◆ Problem to work on ◆
Could you report every line of the listing below that holds the word "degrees"?

◆ Data ◆

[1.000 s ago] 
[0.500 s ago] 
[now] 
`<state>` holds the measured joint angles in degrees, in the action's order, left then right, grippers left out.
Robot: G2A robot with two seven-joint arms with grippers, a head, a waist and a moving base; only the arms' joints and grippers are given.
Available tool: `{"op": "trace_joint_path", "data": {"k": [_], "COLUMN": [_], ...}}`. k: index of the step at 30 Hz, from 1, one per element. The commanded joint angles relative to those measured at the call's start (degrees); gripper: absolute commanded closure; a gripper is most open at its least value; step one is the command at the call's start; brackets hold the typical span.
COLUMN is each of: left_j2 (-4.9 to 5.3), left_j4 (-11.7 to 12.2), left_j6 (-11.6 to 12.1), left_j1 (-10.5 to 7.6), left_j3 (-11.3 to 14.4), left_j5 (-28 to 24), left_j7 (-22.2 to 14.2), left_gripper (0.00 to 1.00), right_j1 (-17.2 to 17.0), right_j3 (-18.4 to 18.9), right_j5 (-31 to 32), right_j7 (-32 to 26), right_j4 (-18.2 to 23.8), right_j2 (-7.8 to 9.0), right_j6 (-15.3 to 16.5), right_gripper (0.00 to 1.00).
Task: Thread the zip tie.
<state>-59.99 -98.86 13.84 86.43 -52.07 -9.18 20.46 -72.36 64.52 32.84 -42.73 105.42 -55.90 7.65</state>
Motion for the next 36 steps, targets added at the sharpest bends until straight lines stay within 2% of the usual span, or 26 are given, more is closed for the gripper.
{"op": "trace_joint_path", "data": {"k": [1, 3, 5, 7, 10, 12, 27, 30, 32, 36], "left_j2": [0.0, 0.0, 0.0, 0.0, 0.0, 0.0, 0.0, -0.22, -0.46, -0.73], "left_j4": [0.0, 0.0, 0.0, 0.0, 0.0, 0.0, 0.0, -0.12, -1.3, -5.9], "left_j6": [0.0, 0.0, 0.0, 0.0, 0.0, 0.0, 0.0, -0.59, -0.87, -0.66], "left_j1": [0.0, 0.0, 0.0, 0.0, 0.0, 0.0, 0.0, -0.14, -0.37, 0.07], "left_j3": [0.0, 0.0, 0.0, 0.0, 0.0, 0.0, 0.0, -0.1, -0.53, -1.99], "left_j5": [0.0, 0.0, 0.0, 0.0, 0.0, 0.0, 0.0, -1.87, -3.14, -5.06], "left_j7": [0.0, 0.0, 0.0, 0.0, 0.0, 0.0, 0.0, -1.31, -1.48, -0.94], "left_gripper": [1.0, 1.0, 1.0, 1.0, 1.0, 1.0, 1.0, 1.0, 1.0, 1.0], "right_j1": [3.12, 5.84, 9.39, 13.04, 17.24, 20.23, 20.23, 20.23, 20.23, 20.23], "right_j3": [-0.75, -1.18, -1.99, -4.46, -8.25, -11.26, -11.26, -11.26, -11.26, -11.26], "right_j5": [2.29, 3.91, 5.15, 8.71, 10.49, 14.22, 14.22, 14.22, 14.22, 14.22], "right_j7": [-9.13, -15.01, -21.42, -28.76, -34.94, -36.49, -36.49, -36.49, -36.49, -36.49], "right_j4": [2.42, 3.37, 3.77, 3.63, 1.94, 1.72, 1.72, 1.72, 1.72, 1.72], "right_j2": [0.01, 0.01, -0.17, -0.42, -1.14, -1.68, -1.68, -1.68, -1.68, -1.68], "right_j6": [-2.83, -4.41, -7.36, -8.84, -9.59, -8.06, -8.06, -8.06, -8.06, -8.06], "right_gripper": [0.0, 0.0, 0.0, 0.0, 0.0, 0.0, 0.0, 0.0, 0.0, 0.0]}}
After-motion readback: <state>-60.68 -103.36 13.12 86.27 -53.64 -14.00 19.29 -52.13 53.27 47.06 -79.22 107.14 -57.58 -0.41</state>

◆ Result of the task ◆
`<state>` holds the measured joint angles in degrees, in the action's order, left then right, grippers left out.
Available tool: `{"op": "trace_joint_path", "data": {"k": [_], "COLUMN": [_], ...}}`. k: index of the step at 30 Hz, from 1, one per element. The commanded joint angles relative to those measured at the call's start (degrees); gripper: absolute commanded closure; a gripper is most open at its least value; step one is the command at the call's start; brackets hold the typical span.

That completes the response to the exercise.